Beim Tiroler Sportoptik-Hersteller Swarovski Optik kommt es zu einem Stellenabbau. Weltweit werden 40 Mitarbeiter gekündigt. Das Unternehmen begründet den Schritt mit massivem Kostendruck, technologischen Umbrüchen, einer alternden Kundenstruktur sowie zunehmendem Wettbewerb durch digitale Anbieter.
"Der bevorstehende Prozess und die damit verbundene Maßnahme, Mitarbeiter abbauen zu müssen, ist leider unausweichlich, um unsere wirtschaftliche Basis und damit auch die Zukunft des Unternehmens langfristig abzusichern", erklärte CEO Johannes Oberdanner. Dadurch soll eine "nachhaltige, wirtschaftlich stabile Zukunft" gewährleistet werden. Das Unternehmen wolle sich weiter als "führender Anbieter im Premium-Segment der Sportoptik" behaupten.
Brisant: Laut Unternehmensangaben wurde der Umsatz im Jahr 2025 auf mehr als 200 Mio. Euro erhöht. Trotzdem müsse nun die Organisationsstruktur angepasst und weltweit 40 Mitarbeiter abgebaut werden. Die Betroffenen sollen nun "in dieser Phase bestmöglich" unterstützt werden.

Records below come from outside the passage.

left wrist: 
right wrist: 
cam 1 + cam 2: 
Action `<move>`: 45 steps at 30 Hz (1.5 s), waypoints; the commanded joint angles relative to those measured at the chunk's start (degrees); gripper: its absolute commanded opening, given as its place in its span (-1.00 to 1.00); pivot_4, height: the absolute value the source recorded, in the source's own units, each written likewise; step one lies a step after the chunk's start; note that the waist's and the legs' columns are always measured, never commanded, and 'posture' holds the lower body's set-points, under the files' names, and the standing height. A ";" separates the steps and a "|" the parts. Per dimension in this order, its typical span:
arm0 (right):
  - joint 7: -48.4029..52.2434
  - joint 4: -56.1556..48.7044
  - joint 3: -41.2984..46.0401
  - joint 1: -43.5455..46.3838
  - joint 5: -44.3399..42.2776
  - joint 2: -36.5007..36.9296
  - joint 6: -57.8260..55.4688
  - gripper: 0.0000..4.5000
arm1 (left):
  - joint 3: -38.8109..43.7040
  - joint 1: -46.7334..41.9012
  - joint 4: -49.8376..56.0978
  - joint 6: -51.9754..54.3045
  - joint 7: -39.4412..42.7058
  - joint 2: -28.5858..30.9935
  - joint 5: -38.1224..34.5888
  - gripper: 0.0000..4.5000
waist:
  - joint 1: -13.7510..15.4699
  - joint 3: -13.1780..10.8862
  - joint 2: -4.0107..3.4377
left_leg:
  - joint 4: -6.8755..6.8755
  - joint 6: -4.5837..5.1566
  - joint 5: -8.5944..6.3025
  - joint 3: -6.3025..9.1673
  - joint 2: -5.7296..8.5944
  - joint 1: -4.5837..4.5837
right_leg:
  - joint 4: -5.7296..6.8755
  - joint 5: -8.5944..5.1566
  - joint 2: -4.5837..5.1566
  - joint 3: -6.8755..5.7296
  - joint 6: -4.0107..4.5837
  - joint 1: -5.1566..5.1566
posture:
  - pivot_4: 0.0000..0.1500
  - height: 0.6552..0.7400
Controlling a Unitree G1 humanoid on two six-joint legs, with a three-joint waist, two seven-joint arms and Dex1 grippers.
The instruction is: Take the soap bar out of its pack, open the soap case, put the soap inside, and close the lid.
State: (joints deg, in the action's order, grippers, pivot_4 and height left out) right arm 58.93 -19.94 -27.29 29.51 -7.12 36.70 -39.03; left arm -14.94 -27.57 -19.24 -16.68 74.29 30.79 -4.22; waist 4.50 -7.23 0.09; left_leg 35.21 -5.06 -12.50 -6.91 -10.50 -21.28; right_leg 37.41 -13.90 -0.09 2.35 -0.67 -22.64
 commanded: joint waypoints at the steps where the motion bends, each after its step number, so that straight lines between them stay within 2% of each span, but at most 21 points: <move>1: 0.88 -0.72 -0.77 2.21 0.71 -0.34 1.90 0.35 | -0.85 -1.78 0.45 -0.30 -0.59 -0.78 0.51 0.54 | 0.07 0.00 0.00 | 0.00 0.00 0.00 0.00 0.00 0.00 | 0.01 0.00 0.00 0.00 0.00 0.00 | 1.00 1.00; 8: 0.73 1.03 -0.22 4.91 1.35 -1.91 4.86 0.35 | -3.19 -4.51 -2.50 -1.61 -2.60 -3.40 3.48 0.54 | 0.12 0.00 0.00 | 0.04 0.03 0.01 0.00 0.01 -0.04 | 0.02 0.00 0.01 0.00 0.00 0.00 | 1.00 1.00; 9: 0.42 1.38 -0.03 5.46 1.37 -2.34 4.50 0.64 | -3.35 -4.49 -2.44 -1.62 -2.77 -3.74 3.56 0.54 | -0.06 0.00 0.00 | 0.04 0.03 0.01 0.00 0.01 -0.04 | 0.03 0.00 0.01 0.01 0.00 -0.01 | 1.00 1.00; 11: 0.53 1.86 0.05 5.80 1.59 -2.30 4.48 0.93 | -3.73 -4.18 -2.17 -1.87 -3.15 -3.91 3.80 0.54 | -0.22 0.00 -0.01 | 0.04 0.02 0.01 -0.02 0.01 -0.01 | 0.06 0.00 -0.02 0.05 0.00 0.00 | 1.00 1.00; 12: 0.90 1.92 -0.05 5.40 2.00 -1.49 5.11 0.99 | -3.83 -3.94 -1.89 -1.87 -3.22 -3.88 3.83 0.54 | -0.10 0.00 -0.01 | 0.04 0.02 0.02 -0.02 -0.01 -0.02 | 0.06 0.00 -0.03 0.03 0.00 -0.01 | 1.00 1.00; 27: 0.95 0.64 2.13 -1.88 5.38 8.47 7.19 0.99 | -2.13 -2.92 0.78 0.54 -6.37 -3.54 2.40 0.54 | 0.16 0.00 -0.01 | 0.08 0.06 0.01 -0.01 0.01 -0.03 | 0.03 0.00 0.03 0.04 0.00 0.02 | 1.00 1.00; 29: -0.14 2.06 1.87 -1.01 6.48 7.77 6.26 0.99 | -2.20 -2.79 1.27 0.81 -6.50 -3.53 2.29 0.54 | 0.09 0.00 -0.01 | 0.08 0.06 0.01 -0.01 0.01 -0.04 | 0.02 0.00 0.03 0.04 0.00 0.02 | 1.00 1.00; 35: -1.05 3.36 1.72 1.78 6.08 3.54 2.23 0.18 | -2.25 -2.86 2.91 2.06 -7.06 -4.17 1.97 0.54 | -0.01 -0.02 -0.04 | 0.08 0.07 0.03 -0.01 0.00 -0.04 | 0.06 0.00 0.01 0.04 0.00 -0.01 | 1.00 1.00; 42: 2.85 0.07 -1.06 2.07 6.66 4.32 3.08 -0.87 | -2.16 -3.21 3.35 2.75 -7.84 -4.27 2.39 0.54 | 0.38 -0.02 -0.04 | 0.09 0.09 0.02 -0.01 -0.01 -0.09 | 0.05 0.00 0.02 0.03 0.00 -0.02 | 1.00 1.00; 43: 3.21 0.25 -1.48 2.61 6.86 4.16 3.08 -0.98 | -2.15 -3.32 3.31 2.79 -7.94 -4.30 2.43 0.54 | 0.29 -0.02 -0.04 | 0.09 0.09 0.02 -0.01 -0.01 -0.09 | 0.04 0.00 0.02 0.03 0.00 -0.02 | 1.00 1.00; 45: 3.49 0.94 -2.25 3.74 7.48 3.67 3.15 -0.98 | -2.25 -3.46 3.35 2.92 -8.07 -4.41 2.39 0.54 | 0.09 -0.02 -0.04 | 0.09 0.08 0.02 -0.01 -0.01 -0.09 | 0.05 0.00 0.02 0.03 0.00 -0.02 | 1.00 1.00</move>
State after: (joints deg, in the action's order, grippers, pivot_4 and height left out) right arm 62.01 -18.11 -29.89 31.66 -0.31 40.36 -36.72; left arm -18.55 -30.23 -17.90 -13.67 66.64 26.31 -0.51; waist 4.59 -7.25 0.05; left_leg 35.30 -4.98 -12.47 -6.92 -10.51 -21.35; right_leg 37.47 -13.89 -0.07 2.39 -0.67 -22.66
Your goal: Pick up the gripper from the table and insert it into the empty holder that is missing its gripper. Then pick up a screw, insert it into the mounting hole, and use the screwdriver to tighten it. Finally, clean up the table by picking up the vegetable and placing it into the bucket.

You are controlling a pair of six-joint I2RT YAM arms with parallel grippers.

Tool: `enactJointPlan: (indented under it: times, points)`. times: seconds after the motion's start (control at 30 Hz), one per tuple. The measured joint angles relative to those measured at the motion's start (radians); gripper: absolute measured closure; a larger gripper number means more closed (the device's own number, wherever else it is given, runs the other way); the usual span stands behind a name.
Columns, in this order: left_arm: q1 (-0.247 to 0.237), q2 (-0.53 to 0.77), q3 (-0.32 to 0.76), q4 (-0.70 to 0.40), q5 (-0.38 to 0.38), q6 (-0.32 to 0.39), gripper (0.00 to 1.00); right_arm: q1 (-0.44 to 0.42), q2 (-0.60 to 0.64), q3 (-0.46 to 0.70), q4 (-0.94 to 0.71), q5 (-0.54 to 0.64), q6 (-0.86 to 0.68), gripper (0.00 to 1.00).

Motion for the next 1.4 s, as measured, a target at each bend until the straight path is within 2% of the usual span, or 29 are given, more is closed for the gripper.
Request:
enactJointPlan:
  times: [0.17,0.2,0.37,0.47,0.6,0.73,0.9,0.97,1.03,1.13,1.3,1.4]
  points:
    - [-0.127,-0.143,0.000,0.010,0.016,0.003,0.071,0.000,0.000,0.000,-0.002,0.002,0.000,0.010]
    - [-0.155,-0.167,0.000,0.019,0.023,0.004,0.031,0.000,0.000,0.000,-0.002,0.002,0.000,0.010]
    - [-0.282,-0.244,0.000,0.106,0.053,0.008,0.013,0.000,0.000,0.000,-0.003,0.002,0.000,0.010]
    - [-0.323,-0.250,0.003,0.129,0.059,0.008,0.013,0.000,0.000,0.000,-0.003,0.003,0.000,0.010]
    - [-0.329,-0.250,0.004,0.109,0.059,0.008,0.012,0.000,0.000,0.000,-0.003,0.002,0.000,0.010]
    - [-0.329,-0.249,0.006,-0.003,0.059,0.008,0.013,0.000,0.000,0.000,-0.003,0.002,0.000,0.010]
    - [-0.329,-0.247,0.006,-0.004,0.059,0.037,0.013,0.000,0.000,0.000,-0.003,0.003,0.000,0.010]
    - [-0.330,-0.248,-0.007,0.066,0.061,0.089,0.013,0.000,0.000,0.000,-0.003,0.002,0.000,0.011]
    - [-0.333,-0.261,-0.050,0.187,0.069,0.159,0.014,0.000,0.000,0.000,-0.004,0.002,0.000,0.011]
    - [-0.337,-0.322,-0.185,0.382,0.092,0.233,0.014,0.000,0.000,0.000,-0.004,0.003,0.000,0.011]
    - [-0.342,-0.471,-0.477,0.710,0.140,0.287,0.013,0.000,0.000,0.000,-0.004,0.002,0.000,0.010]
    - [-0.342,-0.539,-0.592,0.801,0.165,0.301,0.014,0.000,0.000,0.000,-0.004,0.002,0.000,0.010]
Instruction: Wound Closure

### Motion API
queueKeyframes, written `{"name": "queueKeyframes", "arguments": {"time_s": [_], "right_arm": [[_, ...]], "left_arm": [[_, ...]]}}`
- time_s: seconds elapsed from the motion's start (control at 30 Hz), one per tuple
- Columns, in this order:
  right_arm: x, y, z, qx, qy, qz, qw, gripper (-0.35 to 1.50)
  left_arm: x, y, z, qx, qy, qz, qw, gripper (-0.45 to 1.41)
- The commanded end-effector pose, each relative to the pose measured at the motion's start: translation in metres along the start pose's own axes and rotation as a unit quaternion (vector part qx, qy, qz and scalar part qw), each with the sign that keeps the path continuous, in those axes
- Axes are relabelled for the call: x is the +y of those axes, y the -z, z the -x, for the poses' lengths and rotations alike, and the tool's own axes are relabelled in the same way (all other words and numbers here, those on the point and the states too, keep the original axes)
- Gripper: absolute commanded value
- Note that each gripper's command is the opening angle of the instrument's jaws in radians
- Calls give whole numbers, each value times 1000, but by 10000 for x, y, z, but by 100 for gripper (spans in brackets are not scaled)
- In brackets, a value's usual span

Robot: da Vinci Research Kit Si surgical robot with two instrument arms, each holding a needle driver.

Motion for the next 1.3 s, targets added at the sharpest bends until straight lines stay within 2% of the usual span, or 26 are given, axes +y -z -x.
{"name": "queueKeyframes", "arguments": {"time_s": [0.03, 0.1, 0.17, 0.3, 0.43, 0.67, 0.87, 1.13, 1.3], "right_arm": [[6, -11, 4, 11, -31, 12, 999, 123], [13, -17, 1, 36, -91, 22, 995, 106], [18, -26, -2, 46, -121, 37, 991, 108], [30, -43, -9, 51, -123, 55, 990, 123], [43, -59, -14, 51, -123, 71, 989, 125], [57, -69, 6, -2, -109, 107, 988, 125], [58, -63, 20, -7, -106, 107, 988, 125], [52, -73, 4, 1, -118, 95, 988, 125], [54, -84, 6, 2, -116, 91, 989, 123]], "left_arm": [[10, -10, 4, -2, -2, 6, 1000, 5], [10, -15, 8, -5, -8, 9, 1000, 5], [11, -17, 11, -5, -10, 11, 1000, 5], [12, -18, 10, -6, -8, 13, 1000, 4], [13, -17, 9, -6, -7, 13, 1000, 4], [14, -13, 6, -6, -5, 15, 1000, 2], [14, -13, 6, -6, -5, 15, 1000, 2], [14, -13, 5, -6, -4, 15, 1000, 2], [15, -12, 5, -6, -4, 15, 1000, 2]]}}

Insgesamt beschäftigt Swarovski Optik 1.100 Menschen, 90 Prozent davon arbeiten in Absam in Tirol. Zum Standort bekannten sich die Verantwortlichen ausdrücklich. Zuletzt wurden rund zehn Mio. Euro in ein neues Logistikzentrum investiert. Absam bleibe "das Herz von Swarovski Optik", wurde versichert.